Picture book can jog veterans' memories
Camano Island man's book can help those with dementia.
The elderly gentleman, who served in North Africa during World War II, hadn't said much in years, owing in part to his dementia.
The man saw the picture of a canteen in Koffman's book, "Life in the U.S. Military: Images for Reflection and Reminiscence for Veterans with Memory Loss."
"In that moment, his family recognized him," Koffman said, "because he lit up, laughed and started talking about how it was as hot as blue blazes in Egypt when he served there, and how he emptied his canteen while riding a stinky camel through the pyramids. His reaction was magic."
Koffman, 61, a longtime artist, designer and marketer who lives on Camano Island, is on his way this week to San Antonio, Texas, where he plans to talk about his book to an audience of VFW auxiliary members at the national Veterans of Foreign Wars convention. There he hopes people will join his crusade to get the picture book into the hands of more than a half-million veterans -- from World War II to Afghanistan -- who have memory loss.
Dr. Nina Tumosa, a physician who specializes in geriatrics at St. Louis University in Missouri, considers the book wonderful. It includes simple pictures of boots, bugles and buzz cuts, among many other images familiar to veterans.
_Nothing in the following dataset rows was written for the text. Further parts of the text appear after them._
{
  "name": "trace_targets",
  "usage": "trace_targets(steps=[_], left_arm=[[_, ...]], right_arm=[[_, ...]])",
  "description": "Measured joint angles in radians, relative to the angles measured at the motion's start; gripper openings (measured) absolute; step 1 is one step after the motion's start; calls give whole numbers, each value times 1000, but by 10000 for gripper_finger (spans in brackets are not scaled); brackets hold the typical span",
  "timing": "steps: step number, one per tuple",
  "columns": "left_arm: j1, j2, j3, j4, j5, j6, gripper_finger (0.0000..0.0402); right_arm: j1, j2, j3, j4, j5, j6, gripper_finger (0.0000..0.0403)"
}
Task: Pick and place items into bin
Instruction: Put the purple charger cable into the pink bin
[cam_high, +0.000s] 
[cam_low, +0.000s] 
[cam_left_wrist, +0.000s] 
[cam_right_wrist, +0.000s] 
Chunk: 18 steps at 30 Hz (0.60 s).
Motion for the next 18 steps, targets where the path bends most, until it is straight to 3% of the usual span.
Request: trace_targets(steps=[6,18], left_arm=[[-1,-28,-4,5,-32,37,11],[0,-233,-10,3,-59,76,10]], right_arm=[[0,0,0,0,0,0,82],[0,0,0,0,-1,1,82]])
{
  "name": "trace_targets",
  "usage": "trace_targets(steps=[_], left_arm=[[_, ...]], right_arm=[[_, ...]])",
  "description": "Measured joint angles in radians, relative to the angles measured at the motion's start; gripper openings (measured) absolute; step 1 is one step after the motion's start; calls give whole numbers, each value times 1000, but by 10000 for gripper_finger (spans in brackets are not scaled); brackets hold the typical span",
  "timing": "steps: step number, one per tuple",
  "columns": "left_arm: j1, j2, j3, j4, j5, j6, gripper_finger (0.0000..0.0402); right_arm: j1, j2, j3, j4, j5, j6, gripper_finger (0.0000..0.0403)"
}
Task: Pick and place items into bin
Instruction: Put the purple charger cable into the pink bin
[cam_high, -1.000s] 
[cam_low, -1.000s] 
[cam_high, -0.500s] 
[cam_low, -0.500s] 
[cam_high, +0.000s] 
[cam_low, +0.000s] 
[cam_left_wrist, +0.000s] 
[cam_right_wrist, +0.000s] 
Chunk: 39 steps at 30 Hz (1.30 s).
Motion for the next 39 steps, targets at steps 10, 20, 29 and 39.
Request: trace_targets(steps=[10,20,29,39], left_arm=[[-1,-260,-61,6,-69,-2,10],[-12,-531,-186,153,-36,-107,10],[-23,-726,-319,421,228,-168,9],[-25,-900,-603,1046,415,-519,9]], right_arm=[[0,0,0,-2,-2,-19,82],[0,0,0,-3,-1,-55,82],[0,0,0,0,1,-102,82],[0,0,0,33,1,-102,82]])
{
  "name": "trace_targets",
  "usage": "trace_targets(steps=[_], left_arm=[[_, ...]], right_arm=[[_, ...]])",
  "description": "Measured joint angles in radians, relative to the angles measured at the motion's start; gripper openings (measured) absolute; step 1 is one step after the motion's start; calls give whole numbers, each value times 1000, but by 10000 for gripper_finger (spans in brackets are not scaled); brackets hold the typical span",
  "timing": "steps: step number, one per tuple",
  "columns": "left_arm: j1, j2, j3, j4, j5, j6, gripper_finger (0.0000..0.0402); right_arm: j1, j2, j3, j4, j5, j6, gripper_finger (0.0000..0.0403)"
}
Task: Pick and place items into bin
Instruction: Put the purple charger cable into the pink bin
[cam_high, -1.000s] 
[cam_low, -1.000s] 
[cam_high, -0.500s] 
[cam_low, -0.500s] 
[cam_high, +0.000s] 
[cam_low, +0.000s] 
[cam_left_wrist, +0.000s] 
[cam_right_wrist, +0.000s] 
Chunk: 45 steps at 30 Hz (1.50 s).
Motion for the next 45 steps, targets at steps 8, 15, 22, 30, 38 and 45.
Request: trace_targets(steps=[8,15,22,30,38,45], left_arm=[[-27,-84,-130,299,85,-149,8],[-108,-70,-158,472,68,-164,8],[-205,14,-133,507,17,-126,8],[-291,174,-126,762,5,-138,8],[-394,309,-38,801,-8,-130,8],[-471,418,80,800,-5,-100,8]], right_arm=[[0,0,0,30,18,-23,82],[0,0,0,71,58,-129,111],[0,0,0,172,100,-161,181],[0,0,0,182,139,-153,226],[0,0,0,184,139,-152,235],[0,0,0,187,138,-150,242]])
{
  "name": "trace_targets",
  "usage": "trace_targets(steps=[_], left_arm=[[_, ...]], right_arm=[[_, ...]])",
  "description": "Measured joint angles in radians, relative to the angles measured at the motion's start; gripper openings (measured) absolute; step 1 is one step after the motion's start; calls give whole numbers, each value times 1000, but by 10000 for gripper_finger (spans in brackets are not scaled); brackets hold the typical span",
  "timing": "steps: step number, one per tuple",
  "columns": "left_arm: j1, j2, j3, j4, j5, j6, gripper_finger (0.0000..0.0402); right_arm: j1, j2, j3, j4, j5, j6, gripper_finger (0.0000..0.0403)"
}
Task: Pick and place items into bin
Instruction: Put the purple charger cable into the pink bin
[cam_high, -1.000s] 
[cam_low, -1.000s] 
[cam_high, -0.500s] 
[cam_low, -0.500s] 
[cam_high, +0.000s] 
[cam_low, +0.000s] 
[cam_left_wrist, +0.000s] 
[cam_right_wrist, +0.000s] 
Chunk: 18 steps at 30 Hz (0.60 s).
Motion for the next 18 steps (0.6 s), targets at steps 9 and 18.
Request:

"The chaplains in our clinic frequently pull the book out in order to communicate with people, and the young clinicians learn a little bit about war," Tumosa said. "Especially if you are skilled in using the book, you can help a lot of people who are depressed by their memory loss."
While some of the images in the book might have more meaning to World War II, Korean and Vietnam war veterans, people returning from Iraq and Afghanistan with brain injuries also could benefit from the book, Tumosa said.
"I think it will become well-used," she said.
Bill Morse, 71, a Vietnam veteran who served in the Navy, agrees.
A VFW member in Arlington, Morse said he has encouraged Hoffman to get his book out to veterans.
"For the average person, it's a bunch of pictures. But if you look at it from the perspective of a combat veteran, there are many things that readily bring back sad remembrances and fond memories," Morse said. "Any vet with post traumatic stress disorder and depression would benefit from having the book. It is a tool for helping people come back."
At their studio on Camano, Hoffman and his wife, Sandy, are passionate about creating art that makes people smile. A longtime peace activist, Hoffman has created other picture books, including one about food, for people with memory loss.
Hoffman's dad, a World War II veteran, died about 20 years ago after suffering from dementia for 10 years. Hoffman's mom spent all her time during those last years caring for her husband and she died about six months after he passed away.
It is for them that Hoffman published "Life in the U.S. Military."
"As the VFW Auxiliary women say, we need to honor the dead by serving the living," Hoffman said. "We need more materials to help families. People just want something to help their loved ones and have a little respite for themselves -- a key to unlock those stories that help them reconnect."
Koffman sells his book online and has a place on his website, www.lifeintheusmilitary.com, where people can donate the $25 it takes to get the picture book into the hands of a veteran with memory loss.
"This is something positive we can all help do," Hoffman said. "I just wish I could have shared this with my own father. While in the service he wrote manuals for GIs coming home with war injuries. In a way I am continuing his work."